Tiler Peck in Symphony in Three Movements with New York City Ballet, October 5, 2013
Little Dancer, a ballet-based musical directed by Susan Stroman, is running until Sunday at the Kennedy Center in Washington DC. The musical tells the tale of Marie, dancer who inspired the artist Edgar Degas. The dancer is played by New York City Ballet Principal Dancer Tiler Peck as a youth, Rebecca Luker as an adult and weaves ballet throughout the plot. Here are a few reviews of the musical:
Alastair Macaulay of The New York Times:
The musical proposes that Marie is an outstanding talent who’s devoted to dance, a female Billy Elliot for whom dance is the path out of the gutter and into self-fulfillment. Ms. Peck makes the case outstandingly well. She speaks, sings, acts, dances — all with admirable naturalness and no apparent effort. It’s likely that when Ms. Peck returns to full-time ballet, she’ll be an enriched artist — not least in terms of the keen attention she pays to others onstage and the way she controls the many facets (serious/funny, naïve/worldly) of each scene.
Yet the phrases of Ms. Stroman’s Paris Opera Ballet choreography never become poetic. And a climactic, all-dance nightmare for the young Marie is stock stuff, borrowed from the Broadway and Hollywood psychodramas of the mid-20th century.
Charles Isherwood of The New York Times:
In the big ballet numbers, Ms.

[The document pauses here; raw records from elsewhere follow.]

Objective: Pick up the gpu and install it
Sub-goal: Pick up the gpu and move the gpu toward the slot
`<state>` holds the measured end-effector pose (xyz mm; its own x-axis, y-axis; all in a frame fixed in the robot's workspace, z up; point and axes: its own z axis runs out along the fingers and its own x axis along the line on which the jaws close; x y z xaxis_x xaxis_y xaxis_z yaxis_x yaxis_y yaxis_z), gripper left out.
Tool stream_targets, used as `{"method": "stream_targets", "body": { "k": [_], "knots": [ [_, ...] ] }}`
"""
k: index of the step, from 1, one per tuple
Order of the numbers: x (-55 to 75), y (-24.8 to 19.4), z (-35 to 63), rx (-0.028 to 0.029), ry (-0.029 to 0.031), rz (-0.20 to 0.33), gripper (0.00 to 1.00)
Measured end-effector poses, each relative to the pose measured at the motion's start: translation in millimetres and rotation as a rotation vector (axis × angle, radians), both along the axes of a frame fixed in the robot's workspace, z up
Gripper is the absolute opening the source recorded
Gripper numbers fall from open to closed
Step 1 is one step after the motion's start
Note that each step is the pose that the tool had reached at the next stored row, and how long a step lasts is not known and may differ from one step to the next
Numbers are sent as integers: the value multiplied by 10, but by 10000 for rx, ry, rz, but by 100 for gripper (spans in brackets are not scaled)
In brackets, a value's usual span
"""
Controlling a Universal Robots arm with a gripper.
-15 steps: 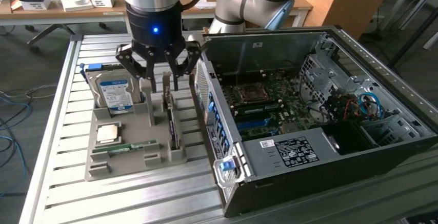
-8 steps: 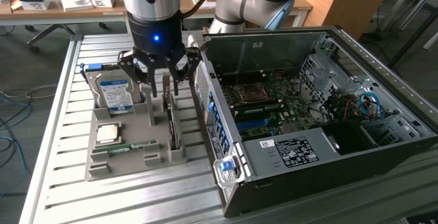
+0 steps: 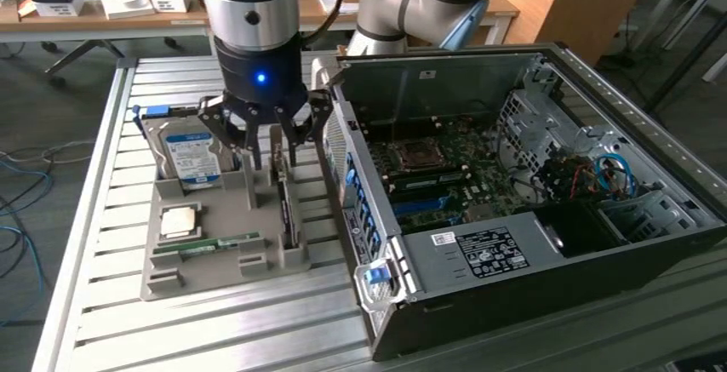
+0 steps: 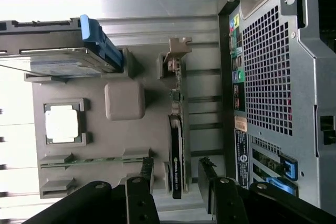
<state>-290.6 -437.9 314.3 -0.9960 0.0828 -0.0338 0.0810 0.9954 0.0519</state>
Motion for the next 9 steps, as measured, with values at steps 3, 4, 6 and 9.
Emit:
{"method": "stream_targets", "body": {
  "k": [3, 4, 6, 9],
  "knots": [
    [0, 0, -26, 0, 1, 0, 47],
    [0, 0, -26, -1, 1, 0, 47],
    [0, 0, -26, -1, 2, 0, 47],
    [0, 0, -31, 2, -2, 0, 47]
  ]
}}
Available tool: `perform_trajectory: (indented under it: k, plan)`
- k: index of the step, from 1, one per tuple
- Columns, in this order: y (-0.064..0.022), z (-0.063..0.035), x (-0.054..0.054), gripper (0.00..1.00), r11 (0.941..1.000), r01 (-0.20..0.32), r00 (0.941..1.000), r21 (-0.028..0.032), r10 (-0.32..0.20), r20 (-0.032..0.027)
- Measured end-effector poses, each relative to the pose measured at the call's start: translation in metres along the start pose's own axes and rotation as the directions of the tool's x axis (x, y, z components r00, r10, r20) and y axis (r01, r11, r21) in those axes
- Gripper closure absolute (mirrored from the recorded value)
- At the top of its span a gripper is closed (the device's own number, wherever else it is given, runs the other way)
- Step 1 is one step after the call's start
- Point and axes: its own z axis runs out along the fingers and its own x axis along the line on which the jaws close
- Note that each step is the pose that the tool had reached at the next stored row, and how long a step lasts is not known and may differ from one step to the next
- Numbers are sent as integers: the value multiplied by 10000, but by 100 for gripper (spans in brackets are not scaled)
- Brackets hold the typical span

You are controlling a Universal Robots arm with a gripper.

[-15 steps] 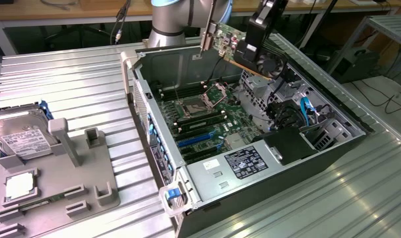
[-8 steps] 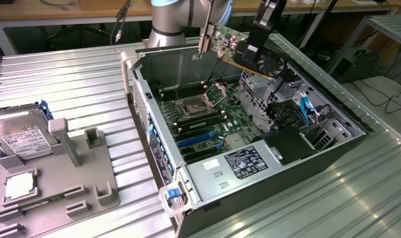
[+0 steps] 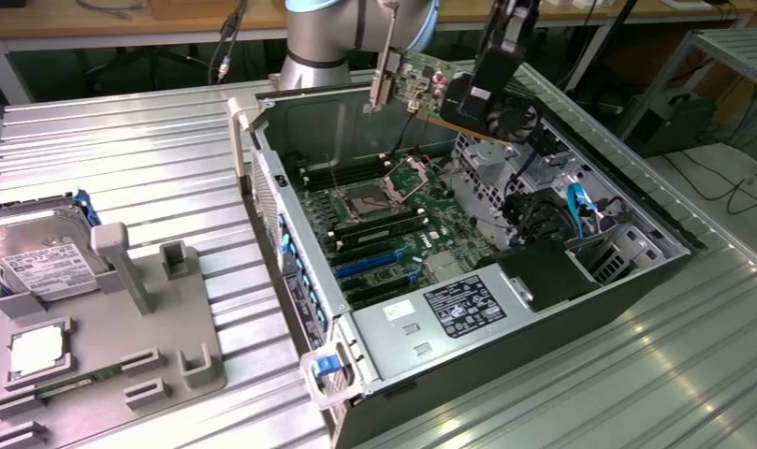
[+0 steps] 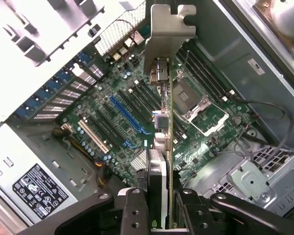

Stroman’s choreography reveals Ms. Peck’s crystalline technique and the effervescence she brings to even the simplest of steps.
Naturally, Ms. Peck is less assured as an actor and singer. She brings a bright, feisty energy to the role; the teasing, taunting rapport between young Marie and Degas has something of the loving exasperation that marks the relationship between Henry Higgins and Eliza Doolittle in “My Fair Lady.”
She’s never less than a lovely and inviting presence onstage. But she must carry the weight of the drama on her slender shoulders, a challenge that she cannot comfortably meet, particularly when Marie’s life begins to unravel, as her ballet career is cut brutally short
Sarah Kaufman of the Washington Post:
There are so many ways in which “Little Dancer,” finishing its world-premiere run at the Kennedy Center this week, is a corker. It features the ravishing Tiler Peck of New York City Ballet as Degas’s young model, Marie van Goethem, for one thing. The clear, open style of her dancing is a marvel, particularly the way she lingers at the height of her movements, conveying all the power and ease, authority and transcendence of a great star.
Gary Tischler of The Georgetowner:
In the age of Disney and Spiderman, “Little Dancer” is a musical that’s about something—in fact, several things, that matter. The musical, a radically and beautifully imaginative example of the form, tells the tale of a wispy, but gritty, adolescent, one-step-from-the-gutter aspiring ballerina in the La Belle Epoch Paris Opera Company who inspired Impressionist painter and sculptor Eduard Degas to create one of his most enduring works, the sculpture “Little Dancer Aged Fourteen” (now the center of a mini-exhibition at the National Gallery of Art).
Pia Catton and Robert Greskovic of The Wall Street Journal:
Wall Street Journal art crtitics Pia Catton and Robert Greskovic discuss the musical in a WSJ podcast. Robert thinks that although the ballet segments are cleanly done, it lacks noteworthy choreography.